- Given information -
_ _ _ _ _ _ _

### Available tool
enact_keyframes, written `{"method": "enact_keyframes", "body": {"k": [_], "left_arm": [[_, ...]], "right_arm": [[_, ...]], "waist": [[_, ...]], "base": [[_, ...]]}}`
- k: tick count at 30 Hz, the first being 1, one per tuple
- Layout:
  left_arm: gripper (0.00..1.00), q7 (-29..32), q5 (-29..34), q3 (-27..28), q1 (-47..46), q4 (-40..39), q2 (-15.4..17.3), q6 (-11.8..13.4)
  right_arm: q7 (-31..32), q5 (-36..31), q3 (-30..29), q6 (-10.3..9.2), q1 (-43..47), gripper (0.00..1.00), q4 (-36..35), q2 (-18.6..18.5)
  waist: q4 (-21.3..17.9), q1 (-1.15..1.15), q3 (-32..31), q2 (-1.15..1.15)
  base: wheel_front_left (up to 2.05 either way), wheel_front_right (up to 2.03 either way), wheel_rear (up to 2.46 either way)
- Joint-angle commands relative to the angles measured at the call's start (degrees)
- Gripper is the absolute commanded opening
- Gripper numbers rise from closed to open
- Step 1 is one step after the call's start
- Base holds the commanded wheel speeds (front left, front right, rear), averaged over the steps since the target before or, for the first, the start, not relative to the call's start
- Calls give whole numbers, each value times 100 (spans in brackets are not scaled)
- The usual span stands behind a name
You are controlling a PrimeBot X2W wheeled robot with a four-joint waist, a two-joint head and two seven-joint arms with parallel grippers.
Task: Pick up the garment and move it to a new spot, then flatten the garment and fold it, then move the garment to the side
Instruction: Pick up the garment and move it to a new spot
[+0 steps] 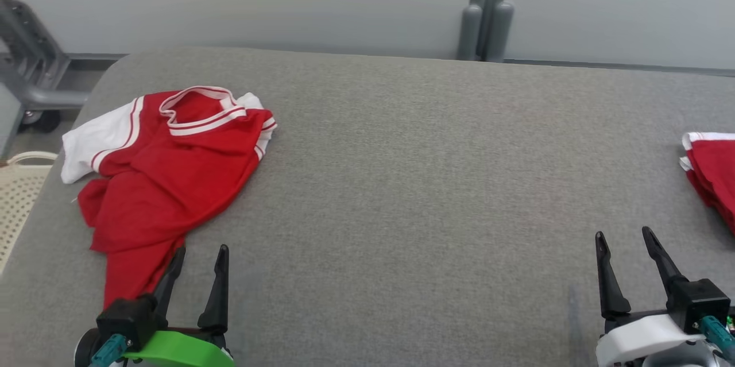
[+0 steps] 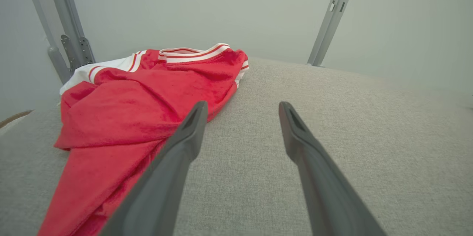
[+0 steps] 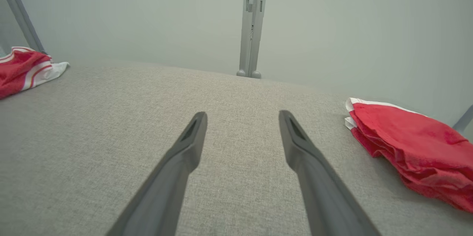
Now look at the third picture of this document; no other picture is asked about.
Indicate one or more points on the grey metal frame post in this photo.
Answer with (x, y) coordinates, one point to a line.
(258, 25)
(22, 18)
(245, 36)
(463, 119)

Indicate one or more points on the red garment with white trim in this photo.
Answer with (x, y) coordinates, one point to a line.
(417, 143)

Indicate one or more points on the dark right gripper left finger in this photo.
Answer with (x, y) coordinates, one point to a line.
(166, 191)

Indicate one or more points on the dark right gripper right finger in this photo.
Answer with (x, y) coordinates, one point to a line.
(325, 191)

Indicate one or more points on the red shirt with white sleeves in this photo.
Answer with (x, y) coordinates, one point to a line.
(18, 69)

_ _ _ _ _ _ _

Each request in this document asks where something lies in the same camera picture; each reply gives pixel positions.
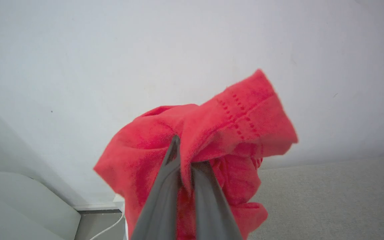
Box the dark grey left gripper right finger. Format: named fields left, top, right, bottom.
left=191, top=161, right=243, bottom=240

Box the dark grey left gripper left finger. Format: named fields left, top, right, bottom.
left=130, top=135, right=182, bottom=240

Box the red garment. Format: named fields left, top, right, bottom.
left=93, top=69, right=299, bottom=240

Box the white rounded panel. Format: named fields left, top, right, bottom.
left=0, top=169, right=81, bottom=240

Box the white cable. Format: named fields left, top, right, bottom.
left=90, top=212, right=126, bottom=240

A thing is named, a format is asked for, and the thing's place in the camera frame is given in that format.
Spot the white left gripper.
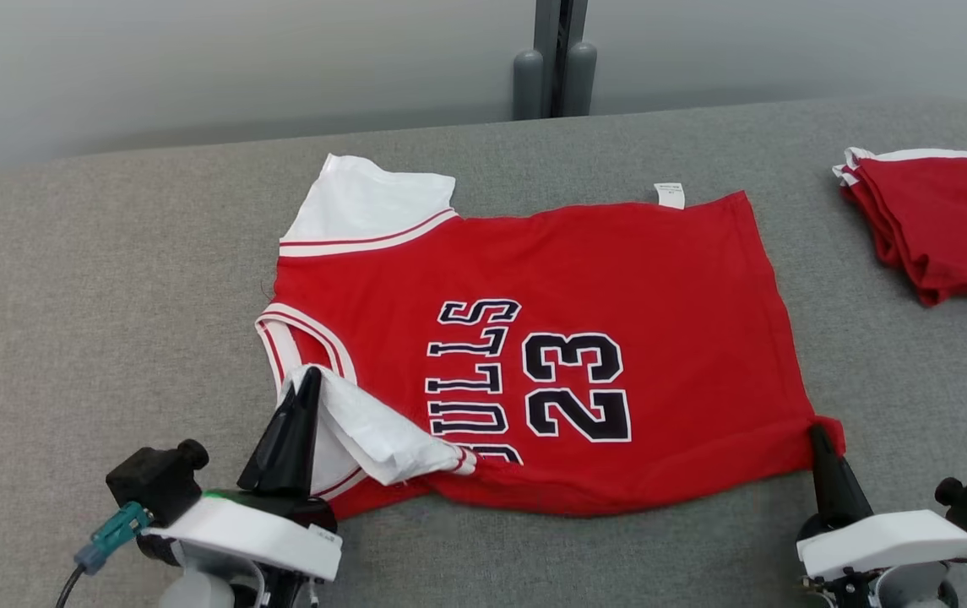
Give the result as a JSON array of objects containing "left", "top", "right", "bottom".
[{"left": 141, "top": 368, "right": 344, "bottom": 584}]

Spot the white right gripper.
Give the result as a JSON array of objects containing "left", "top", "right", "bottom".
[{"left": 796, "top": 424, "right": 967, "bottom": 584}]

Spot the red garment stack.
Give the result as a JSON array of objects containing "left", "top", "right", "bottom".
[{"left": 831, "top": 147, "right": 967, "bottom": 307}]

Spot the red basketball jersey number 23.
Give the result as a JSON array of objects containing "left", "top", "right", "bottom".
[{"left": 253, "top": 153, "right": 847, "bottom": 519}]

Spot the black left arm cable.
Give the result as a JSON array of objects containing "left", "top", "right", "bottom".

_ _ _ _ _ _ _

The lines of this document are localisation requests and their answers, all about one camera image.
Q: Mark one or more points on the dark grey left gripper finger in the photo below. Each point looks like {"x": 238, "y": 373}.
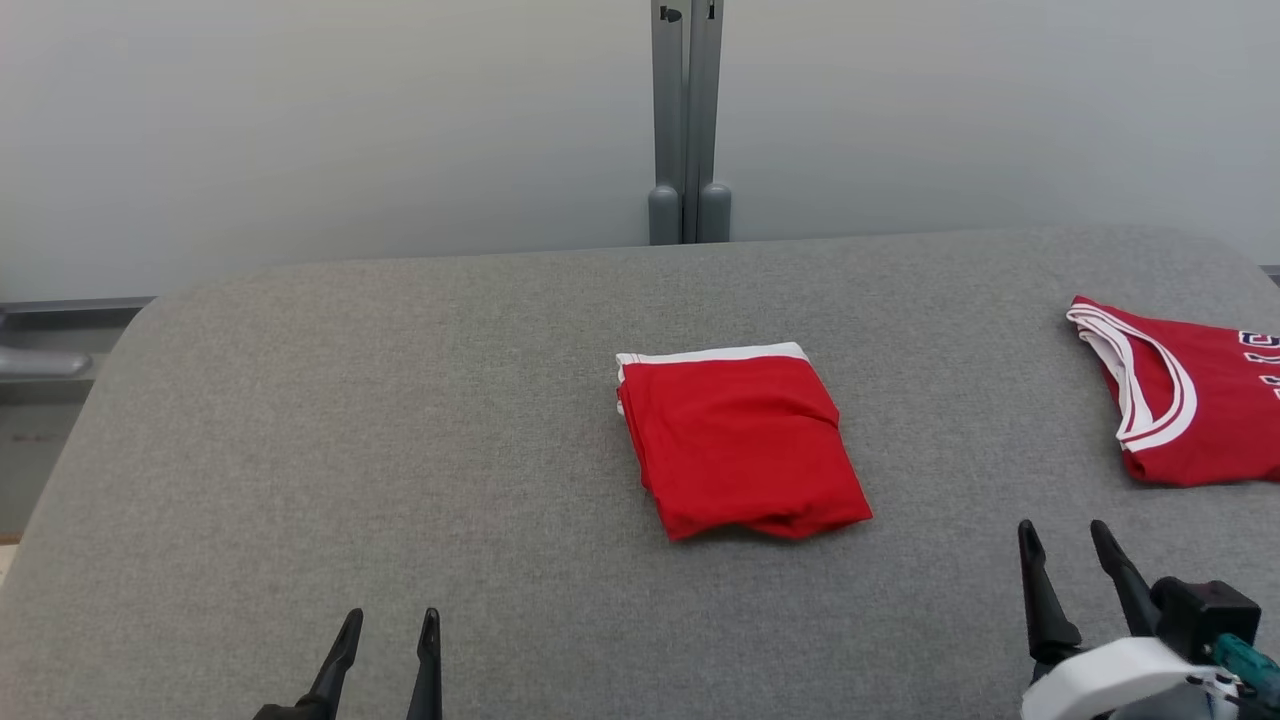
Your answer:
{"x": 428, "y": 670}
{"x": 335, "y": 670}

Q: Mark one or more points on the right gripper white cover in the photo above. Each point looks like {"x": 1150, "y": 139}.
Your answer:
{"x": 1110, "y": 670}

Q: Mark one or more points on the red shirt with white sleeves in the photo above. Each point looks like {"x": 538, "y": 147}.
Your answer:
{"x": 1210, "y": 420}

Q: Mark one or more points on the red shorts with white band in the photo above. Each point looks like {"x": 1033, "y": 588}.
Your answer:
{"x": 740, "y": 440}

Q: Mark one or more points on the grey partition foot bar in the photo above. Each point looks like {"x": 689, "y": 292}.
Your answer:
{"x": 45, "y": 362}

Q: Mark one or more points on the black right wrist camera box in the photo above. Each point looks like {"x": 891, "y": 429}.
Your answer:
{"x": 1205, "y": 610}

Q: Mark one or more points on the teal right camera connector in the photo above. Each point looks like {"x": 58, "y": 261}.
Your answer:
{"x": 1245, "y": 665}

_ _ _ _ _ _ _

- Aim of the exercise -
With the string "picture" as the key, filter the data above and show the lines that match.

- Result of the exercise -
Now look at the third picture of this document; no other picture is asked about.
Each request in this document asks where something lies in the same camera picture; each reply gives pixel positions.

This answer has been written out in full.